Eastern Tiger Swallowtail Butterfly

An Eastern tiger swallowtail butterfly at the Orange County Arboretum, N.Y.

Butterfly at the Arboretum

In his time in the woods, Henry David Thoreau rendered just how powerful our own constant reawakening and awareness can be. “To affect the quality of the day, that is the highest of arts,” he wrote. Recently, I came across and again read a journal that I kept as an undergraduate at Indiana University of Pennsylvania, in an American literature class. The professor, whose passion and excellence were inspiring, assigned each student to choose one work and to keep a journal as we read it. I chose Thoreau’s Walden. As I read my journal, with its selected passages from Walden, I relished the incisive wisdom, wryness, irony, and poetry of Thoreau’s writing and noticed how my responses felt as true and have remained as timeless through these four decades.
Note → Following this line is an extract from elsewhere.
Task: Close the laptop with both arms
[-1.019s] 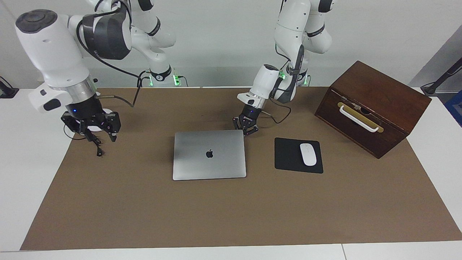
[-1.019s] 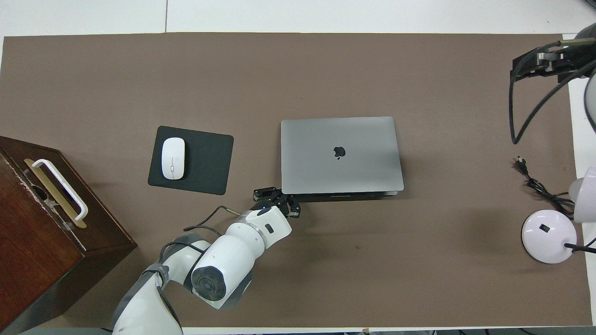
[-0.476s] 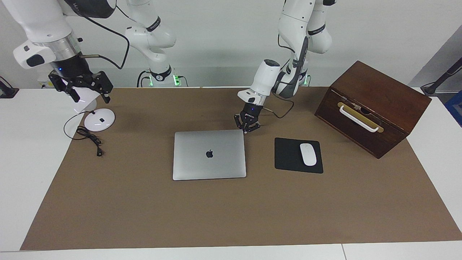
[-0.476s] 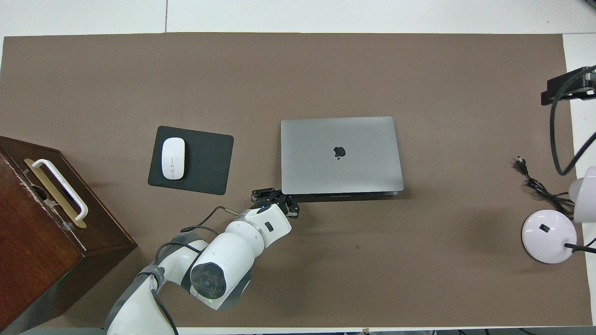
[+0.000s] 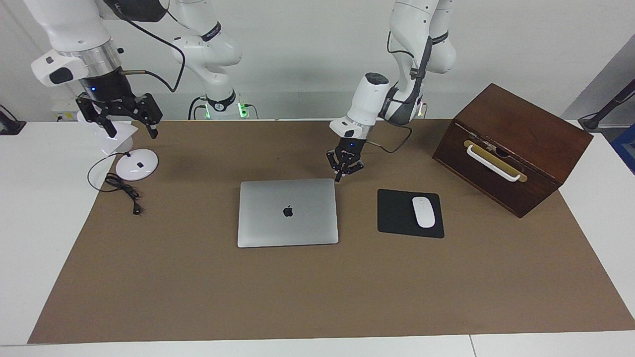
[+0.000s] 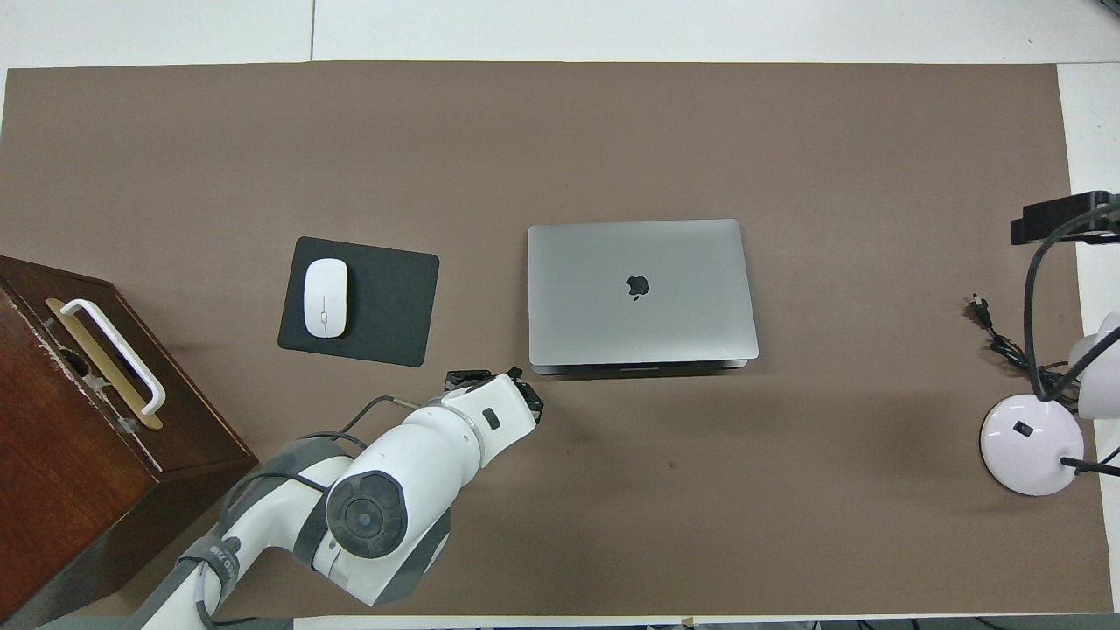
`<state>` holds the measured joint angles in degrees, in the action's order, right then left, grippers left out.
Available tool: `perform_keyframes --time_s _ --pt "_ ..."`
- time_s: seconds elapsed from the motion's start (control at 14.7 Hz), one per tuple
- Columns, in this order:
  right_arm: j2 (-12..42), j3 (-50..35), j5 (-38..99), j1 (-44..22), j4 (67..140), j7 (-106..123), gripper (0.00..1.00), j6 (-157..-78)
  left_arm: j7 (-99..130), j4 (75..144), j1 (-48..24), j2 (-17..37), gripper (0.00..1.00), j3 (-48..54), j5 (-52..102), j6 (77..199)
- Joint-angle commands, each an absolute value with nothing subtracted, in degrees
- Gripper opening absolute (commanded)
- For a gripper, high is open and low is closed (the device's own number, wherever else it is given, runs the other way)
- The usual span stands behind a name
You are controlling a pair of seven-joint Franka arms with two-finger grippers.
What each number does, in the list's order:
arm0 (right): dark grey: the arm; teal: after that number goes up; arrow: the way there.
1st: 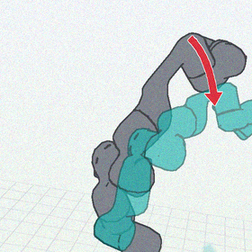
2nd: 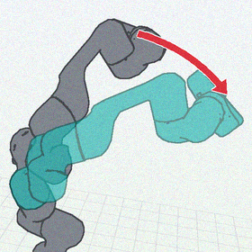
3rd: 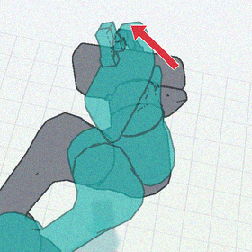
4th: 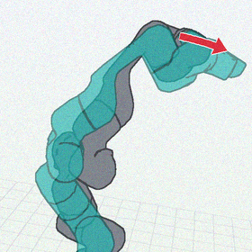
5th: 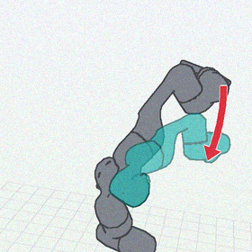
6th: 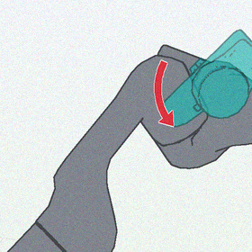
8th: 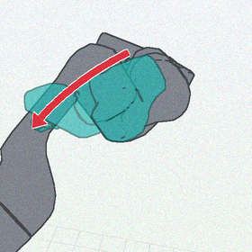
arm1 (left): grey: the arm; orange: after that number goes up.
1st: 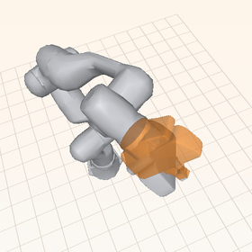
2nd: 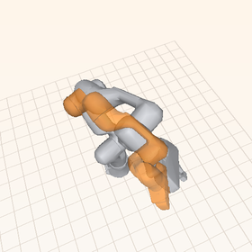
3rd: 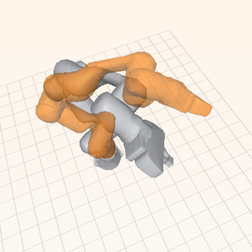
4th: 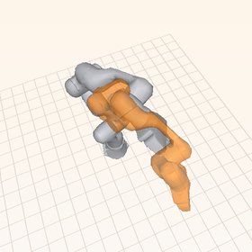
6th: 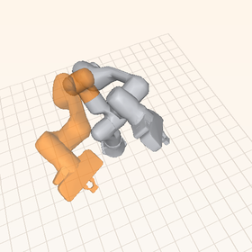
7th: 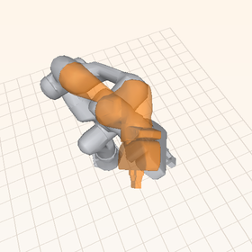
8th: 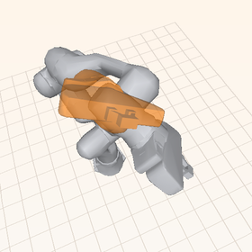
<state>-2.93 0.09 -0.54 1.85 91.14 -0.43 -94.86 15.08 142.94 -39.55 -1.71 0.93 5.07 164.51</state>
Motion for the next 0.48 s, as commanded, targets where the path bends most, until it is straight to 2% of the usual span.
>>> perform_keyframes --time_s 0.0,0.41 --pt "-4.5 -0.1 0.5 2.2 91.2 0.5 1.0 -92.5 14.2 142.4 -38.0 -4.3 0.0 0.9 5.4 157.4" --pt "-5.2 -0.1 0.5 2.1 91.4 1.4 1.0 -91.6 12.3 136.9 -35.1 -4.7 0.0 0.8 5.5 144.4"
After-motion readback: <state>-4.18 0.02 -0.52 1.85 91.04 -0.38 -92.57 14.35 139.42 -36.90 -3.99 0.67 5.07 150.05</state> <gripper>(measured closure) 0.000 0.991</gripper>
Thoreau wrote, “In eternity, there is indeed something true and sublime. But all these times and places and occasions are now and here. God himself culminates in the present moment, and will never again be more divine in the lapse of all the ages.” Under this passage, in the journal, I wrote at the time: “God is touchable not in a distant `the end of the world is coming’ sense, but in the feeling that eternity is now within the power of our reach.”

What exactly spoke to me then, at 21, and does so now, at 63? It’s a realization that I lose so much by not being attuned to the present. Much calls to us to be with the season and these moments, and to share them – a full palate of purples, yellows, and scarlet reds on an August roadside; an evening sunset’s golden sparkle over the water; a tiger swallowtail butterfly alighting on lavender flowers; the refreshing dew at dawn before the heat comes on; a beloved cat sniffing and chewing the tall, delectable grass; a lovely walk in a park with a friend; a long V-formation of dozens of geese in flight.
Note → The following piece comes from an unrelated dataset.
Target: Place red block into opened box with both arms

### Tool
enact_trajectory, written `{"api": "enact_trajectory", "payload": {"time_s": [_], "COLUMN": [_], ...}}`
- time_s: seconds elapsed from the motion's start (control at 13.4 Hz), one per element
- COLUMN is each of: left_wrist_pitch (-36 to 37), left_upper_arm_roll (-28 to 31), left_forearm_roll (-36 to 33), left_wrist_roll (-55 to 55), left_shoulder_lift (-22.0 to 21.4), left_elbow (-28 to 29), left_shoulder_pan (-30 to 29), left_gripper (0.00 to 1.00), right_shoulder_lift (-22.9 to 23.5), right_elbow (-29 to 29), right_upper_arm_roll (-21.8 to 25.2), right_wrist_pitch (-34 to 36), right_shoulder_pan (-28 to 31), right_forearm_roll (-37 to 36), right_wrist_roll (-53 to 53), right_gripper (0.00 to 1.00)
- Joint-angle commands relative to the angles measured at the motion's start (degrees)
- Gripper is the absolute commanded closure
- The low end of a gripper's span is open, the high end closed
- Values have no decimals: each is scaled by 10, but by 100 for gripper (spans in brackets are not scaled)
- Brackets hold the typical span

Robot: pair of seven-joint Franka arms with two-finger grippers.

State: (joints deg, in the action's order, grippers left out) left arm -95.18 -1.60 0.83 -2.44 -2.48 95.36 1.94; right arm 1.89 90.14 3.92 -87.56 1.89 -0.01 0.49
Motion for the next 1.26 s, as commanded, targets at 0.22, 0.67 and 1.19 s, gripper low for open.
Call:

For someone whose mind at times races with the contents of “to do” lists or the “did I do enough?” and “was this good enough?” questions, simply paying attention to the splendor of what is there is affirming and calming. In this moment, the Divine is providing enough and doesn’t want us to live in anxiety. Whether it’s something in nature or of human love and creation, it can bring wonder and solace. Indeed, it’s a consistent refuge amid the world’s strife, warfare, disease, loss, stress, economic insecurity, and the degrading of the environment.

Heron at SUNY New Paltz Pond

A great blue heron in the shallow water of a pond’s edge

Great Blue Heron

Be aware of the moment. Take a breath and be still as you breathe. Really look, taste, touch, or smell. Earlier this summer, as I walked near a pond one evening, I spotted a heron. I realized that if I walked very quietly, the bird might not stir and I would enjoy its presence and beauty for quite a while. As much as possible, I needed to be one with this creature in that particular moment. Is it not so of the natural and manmade gifts around us?

Whether or not we’re attentive, a Divine amphitheater stage is there before us.